◆ Problem ◆
From the records below, print exactly the lines starting at the one containing "Prompt: place one or more markers on the person's left" and ending at the one containing "Prompt: place one or more markers on the left", ends included, and nothing else.

◆ Information supplied ◆
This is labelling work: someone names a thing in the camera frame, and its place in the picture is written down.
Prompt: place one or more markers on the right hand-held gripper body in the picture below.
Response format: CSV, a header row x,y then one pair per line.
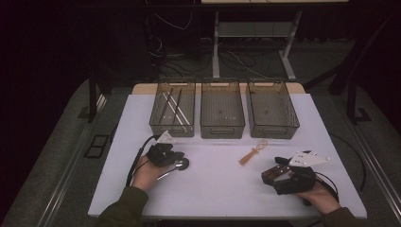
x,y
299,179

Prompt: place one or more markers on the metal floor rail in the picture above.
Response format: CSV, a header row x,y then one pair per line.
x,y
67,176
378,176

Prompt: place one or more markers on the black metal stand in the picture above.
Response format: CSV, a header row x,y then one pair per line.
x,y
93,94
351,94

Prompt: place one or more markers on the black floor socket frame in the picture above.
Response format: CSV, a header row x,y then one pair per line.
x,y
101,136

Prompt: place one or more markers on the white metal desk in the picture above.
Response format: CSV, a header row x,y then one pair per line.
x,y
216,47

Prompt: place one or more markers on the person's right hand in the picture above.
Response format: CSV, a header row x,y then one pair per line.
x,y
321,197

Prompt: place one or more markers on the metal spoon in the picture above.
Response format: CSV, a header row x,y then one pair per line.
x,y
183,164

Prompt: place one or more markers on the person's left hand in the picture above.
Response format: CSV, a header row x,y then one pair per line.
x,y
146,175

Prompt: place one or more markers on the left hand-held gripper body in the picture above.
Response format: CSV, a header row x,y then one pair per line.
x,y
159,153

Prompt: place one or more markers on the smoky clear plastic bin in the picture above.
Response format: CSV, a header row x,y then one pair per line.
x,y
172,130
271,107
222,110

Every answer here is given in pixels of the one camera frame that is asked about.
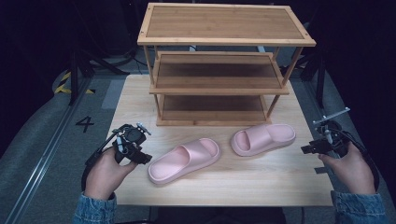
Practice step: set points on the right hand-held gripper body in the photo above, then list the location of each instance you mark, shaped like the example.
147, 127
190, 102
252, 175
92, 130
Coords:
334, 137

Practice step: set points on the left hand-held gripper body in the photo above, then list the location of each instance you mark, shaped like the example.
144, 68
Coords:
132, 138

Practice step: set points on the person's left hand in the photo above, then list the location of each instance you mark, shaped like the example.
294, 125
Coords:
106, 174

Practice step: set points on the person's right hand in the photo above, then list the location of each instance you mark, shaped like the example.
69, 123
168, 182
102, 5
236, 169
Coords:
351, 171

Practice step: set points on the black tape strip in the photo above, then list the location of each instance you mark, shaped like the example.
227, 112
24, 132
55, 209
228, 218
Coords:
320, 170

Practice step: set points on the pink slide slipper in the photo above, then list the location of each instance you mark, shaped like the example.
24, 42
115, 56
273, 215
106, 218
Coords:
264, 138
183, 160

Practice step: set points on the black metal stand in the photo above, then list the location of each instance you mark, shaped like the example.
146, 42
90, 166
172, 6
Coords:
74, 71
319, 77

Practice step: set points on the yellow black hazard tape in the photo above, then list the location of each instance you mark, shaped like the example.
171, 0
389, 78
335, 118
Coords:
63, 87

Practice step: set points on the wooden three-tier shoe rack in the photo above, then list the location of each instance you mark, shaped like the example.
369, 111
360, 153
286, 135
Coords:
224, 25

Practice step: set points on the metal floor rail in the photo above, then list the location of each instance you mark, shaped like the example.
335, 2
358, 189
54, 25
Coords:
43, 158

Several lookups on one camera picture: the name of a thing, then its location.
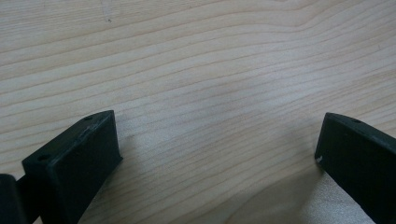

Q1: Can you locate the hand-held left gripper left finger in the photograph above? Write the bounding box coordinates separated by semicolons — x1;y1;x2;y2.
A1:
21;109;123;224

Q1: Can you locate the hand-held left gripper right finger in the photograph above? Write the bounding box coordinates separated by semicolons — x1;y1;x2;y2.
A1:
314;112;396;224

==

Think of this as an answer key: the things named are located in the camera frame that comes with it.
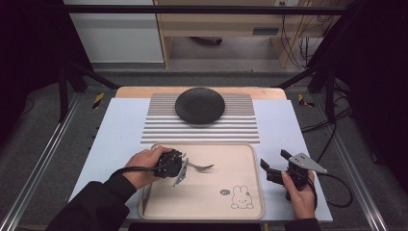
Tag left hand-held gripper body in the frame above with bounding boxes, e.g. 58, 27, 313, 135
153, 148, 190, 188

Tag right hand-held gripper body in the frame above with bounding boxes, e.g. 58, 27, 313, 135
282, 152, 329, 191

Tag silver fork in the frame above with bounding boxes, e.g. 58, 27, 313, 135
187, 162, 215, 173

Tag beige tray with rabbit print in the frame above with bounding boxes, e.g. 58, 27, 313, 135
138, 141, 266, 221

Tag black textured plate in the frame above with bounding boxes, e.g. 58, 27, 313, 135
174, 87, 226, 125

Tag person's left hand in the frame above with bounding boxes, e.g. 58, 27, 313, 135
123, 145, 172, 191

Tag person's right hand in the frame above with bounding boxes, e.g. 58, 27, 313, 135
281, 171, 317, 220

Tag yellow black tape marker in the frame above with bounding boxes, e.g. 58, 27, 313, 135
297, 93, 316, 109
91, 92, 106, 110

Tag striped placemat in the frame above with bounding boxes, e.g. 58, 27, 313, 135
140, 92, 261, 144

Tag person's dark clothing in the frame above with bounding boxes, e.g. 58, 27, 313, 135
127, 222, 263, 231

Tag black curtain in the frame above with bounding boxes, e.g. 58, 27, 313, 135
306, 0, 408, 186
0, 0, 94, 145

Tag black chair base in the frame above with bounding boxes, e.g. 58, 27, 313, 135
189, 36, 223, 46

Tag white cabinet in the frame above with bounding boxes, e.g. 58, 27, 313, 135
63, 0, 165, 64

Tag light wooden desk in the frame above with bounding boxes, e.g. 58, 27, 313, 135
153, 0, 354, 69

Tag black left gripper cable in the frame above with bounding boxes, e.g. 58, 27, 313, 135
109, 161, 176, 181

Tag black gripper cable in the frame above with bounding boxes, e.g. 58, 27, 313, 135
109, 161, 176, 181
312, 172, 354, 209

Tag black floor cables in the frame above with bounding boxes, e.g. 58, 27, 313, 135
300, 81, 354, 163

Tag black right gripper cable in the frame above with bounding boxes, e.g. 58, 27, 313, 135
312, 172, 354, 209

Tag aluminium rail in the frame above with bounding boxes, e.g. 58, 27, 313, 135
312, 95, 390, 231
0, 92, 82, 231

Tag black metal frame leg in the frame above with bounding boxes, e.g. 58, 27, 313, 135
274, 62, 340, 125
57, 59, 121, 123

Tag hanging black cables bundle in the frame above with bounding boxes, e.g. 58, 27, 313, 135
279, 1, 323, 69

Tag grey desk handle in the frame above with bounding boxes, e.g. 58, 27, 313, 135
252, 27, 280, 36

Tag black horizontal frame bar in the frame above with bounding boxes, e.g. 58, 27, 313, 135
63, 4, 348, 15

◆ Answer box ◆
Prompt: place one or more markers on the person's left hand in the picture above.
Response format: CSV, a header row x,y then one pair per line.
x,y
146,175

Prompt: place one or more markers on the left hand-held gripper body in the picture above.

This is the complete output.